Scan the material for the word "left" and return every matching line.

---------- Data below ----------

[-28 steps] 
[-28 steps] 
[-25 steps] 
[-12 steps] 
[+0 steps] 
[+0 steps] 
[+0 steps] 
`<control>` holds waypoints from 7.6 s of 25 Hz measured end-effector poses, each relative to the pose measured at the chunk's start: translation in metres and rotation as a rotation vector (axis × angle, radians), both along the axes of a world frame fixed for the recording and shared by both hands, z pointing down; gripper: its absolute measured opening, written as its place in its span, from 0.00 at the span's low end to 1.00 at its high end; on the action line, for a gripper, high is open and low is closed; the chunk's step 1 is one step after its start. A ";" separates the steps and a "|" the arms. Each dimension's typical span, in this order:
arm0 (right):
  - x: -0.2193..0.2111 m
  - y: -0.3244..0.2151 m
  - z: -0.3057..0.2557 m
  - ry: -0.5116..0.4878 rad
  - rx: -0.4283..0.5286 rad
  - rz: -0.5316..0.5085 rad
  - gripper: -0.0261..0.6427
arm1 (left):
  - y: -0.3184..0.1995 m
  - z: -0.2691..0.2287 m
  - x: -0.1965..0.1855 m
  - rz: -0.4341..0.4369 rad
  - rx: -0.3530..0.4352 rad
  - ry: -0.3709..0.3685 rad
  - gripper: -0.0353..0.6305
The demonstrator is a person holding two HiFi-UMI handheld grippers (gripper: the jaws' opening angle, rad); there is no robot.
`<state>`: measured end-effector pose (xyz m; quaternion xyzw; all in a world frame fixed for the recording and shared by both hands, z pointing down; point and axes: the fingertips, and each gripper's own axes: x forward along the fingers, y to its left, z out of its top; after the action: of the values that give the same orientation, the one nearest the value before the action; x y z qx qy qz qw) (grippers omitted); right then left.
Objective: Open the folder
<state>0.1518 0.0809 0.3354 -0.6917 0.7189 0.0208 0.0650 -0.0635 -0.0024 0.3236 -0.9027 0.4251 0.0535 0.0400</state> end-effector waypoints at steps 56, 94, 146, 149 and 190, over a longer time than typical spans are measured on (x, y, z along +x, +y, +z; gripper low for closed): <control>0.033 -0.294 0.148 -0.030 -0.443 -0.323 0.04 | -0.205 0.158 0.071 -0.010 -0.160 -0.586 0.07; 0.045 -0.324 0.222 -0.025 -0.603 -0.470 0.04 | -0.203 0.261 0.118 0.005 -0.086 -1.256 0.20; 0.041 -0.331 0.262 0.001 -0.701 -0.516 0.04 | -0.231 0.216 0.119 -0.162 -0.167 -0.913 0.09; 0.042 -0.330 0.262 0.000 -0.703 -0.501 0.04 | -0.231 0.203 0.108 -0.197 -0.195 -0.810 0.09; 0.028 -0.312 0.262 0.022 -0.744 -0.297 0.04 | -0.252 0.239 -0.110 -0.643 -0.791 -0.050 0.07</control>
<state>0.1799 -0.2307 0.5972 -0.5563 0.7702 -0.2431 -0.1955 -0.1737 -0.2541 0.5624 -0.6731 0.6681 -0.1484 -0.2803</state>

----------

Answer for this exercise.
arm1 (left):
`<state>`: measured end-effector pose (xyz m; quaternion xyzw; all in a world frame fixed for the recording and shared by both hands, z pointing down; point and axes: the fingertips, and each gripper's own axes: x forward along the fingers, y to its left, z out of its top; after the action: of the values that give the same orientation, the one nearest the value before the action; x y z qx qy qz qw) (grippers omitted); right then left.

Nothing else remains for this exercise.